There are only nine Australian Federal Police officers to cover the forensic investigation of cyber crimes countrywide, and local companies are still skimming off the cream of the crop in their own fight against data criminals.
Mark Walters, acting director international technical operations, Australian Federal Police (AFP), admitted that there are only nine forensic investigators spread across five Electronic Evidence Teams in the country. Whilst he wouldn’t say the nine investigators are over-worked, he did say they were “very, very actively employed”.
The AFP is looking to recruit more staff in this area, but “it’s a matter of resource priorities,” Walters said. ”The number of incidents requiring forensic support is increasing,” he said, adding that the private sector “can offer some very good dollars”.
A lot of forensic expertise has left law enforcement agencies to be hired by bigger agencies like accounting groups Ernst & Young and Deloitte Touche Tohmatsu, according to Adam Daniel, technical consultant for Forensic Data, who spoke at an australia.internet.com breakfast forum last week.
"They can offer a lot more money than what the government can," he said. However, “nine officers to cover all of Australia’s cybercrime just doesn’t seem enough.”
Neil Campbell, a senior security consultant with security specialist eSec left the federal police force’s Victorian Computer Crime Team after six years for accounting firm Arthur Anderson three years ago, where he worked in forensics and general IT consulting.
“I’d done my time,” Campbell said, adding that his move to the private sector “made a bit of a splash in the press at the time” as all three qualified members of the Victorian Computer Crime team left the force at the same time for Anderson.
The team’s move to the private sector grabbed the attention of other private organisations, which “aggressively went out and recruited from the ranks of the police force,” Campbell added.
At the time, the working conditions between the federal police force and the private sector were “180 degrees different” and salaries were “significantly” higher, according to Campbell. With a move from the force into the private field, ”it wasn’t unusual for someone to double their income,” he said.

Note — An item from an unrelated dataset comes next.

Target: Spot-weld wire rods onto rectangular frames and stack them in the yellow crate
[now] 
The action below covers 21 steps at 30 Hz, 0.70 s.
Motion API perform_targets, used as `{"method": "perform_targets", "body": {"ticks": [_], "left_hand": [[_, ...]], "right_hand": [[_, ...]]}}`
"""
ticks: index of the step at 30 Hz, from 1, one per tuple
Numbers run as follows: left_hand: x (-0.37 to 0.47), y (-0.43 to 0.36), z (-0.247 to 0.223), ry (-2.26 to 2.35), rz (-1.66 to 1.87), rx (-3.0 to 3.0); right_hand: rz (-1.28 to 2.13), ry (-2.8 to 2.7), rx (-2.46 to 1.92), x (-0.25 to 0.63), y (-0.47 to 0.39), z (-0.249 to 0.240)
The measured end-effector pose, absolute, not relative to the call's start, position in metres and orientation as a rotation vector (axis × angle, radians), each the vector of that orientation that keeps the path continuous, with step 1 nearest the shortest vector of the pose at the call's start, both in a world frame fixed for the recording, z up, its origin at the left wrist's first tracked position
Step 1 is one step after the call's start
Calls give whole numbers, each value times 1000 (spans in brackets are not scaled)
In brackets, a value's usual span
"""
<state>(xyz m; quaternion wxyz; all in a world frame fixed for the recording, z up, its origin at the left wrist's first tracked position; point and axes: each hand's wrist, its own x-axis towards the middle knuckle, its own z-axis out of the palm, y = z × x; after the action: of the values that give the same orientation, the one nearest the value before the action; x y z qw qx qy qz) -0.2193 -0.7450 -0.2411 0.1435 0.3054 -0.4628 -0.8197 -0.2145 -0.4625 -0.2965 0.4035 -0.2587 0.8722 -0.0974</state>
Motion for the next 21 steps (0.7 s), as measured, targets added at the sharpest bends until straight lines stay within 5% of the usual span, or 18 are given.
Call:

However, whilst the promise of a salary hike was an element, it wasn’t the key factor that pushed most forensic investigators to jump ship, according to Campbell. “In the police force you feel as if you’re making a difference,” he said, adding that the lack of resources for equipment and training was usually the bigger push.
Campbell says that after he and his Computer Crime Team colleagues moved across to the private sector “conditions for forensic investigators changed”, however, he believes forensic investigators are still being taken from the ranks of the police force especially as now “more room in the market” for computer forensic specialists.
However, Walters denies this is the case, saying that whilst there was a high attrition rate a few years ago, in recent years the AFP has “maintained a very steady level of people”.
Walters admitted that measures were put in place to quell the level of attrition by forensic experts, with the AFP entering into a certified agreement which tightened up remuneration arrangements and terms and conditions, “making some areas of AFP more attractive,” he said.
According to Campbell, the move to performing in-house forensics is down to two major reasons: speed of response and control of situations.
When a company refers a matter to the police it is taken out of their control, he explained, adding that an in-house team can also jump on a security breach immediately “rather than when the police are ready to do it”.
Dean Kingsley, partner Deloitte Touche Tohmatsu, said the company’s drive to recruit IT forensic experts was driven by its clients. “Our clients are telling us they need help,” Kingsley said at the breakfast forum discussion. “Most organisations recognise that in terms of preventing, investigating and responding to incidents that they have to be able to do that themselves,” he said. “And there just aren’t enough skilled and trained people out there to help them do that.”